In order to account for different geometries, factors are calculated in terms of a characteristic number of the system:

In a slit pore, the relationship between pore volume and pore surface is \(A_p = 2 V_p / w_p\). The pore area stays the same throughout any changes in layer thickness, therefore no correction factor is applied. Finally, the relationship between the volume of the kelvin capillary and the total pore width is \(\frac{\bar{w}_{p,i}}{\bar{w}_{p,i} - 2 t_{n,i}}\).
In a cylindrical pore, the relationship between pore volume and pore surface is \(A_p = 4 V_p / w_p\). The ratio between average pore area at a point and total pore area can be expressed by using \(\frac{\bar{w}_{p,i} - 2 t_{n,i}}{\bar{w}_{p,i}}\). Finally, the relationship between the inner Kelvin capillary and the total pore diameter is \(\frac{\bar{w}_{p,i}}{\bar{w}_{p,i} - 2 t_{n,i}}^2\).
In a spherical pore, the relationship between pore volume and pore surface is \(A_p = 6 V_p / w_p\). The ratio between average pore area at a point and total pore area can be expressed by using \(\frac{\bar{w}_{p,i} - 2 t_{n,i}}{\bar{w}_{p,i}}^2\). Finally, the relationship between the inner Kelvin sphere and the total pore diameter is \(\frac{\bar{w}_{p,i}}{\bar{w}_{p,i} - 2 t_{n,i}}^3\).

References

pygaps.characterisation.psd_meso.psd_bjh(volume_adsorbed: list[float], relative_pressure: list[float], pore_geometry: str, thickness_model: Callable, condensation_model: Callable)[source]#

Calculate a pore size distribution using the original BJH method. This function should not be used with isotherms (use instead pygaps.characterisation.psd_meso.psd_mesoporous()).

Parameters:

volume_adsorbed (array) -- Volume adsorbed of "liquid" phase in cm3/material.
relative_pressure (array) -- Relative pressure.
pore_geometry (str) -- The geometry of the pore, eg. 'sphere', 'cylinder' or 'slit'.
thickness_model (callable) -- Function which returns the thickness of the adsorbed layer at a pressure p, in nm.
condensation_model (callable) -- Function which returns the critical kelvin radius at a pressure p, in nm.

Returns:

dict -- A dictionary of results of the form:

pore_widths (ndarray) : the widths (or diameter) of the pores, nm
pore_volumes (ndarray) : pore volume for each pore width, cm3/material
pore_areas (ndarray) : specific area for each pore width, m2/material
pore_distribution (ndarray) : volumetric pore distribution, cm3/material/nm

Notes

The BJH or Barrett, Joyner and Halenda [2] method for calculation of pore size distribution is based on a classical description of the adsorbate behaviour in the adsorbent pores. Under this method, the adsorbate is adsorbing on the pore walls forming a layer of known thickness, therefore decreasing the apparent pore volume until condensation takes place, filling the entire pore. The two variables, layer thickness and critical pore width where condensation takes place can be respectively modelled by a thickness model (such as Halsey, Harkins & Jura, etc.) and a model for condensation/evaporation based on a form of the Kelvin equation.

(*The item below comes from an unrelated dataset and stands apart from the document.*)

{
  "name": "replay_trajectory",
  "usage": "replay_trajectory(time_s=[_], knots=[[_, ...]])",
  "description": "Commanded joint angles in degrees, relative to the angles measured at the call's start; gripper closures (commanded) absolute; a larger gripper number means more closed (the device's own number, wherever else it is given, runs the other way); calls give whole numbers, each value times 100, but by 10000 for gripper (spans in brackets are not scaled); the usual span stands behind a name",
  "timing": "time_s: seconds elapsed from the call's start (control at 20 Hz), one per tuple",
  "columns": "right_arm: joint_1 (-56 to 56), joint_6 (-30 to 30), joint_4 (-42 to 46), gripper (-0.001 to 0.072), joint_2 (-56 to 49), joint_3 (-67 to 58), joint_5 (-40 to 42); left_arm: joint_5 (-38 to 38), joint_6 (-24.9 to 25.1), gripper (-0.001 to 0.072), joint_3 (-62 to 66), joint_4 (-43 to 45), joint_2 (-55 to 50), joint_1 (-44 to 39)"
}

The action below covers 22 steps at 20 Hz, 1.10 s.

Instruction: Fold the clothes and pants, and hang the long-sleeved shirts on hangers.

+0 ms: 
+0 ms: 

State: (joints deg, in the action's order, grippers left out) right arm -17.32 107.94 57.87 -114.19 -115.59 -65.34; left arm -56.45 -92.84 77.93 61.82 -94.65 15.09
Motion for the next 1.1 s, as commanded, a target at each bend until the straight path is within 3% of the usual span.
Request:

\[1/2 w_p = r_p = r_k + t\]

The original model used the desorption curve as a basis for calculating pore size distribution. Between two points of the curve, the volume desorbed can be described as the volume contribution from pore evaporation and the volume from layer thickness decrease as per the equation above. The computation is done cumulatively, starting from the filled pores and calculating for each point the volume adsorbed in a pore from the following equation:

\[V_p = \Big[\Delta V_n - \Delta t_n \sum_{i=1}^{n-1} \Big(\frac{\bar{r}_{p,i} - t_{n}}{\bar{r}_{p,i}}\Big) A_{p,i}\Big] \Big(\frac{\bar{r}_p}{\bar{r}_k + \Delta t_n}\Big)^2\]

Where :

\(V_p\) is the volume of pores of size \(\bar{r}_p\)
\(\Delta V_n\) is the adsorbed volume change between two points
\(\bar{r}_p\) is the average pore radius calculated as a sum of the kelvin radius and layer thickness of the pores at pressure p between two measurement points
\(\bar{r}_k\) is the average kelvin radius between two measurement points
\(t_n\) is the layer thickness at point n
\(\bar{t}_n\) is the average layer thickness between two measurement points
\(\Delta t_n\) is the change in layer thickness between two measurement points

Then, by plotting \(V_p / (2 \Delta r_p)\) versus the width of the pores calculated for each point, the pore size distribution can be obtained.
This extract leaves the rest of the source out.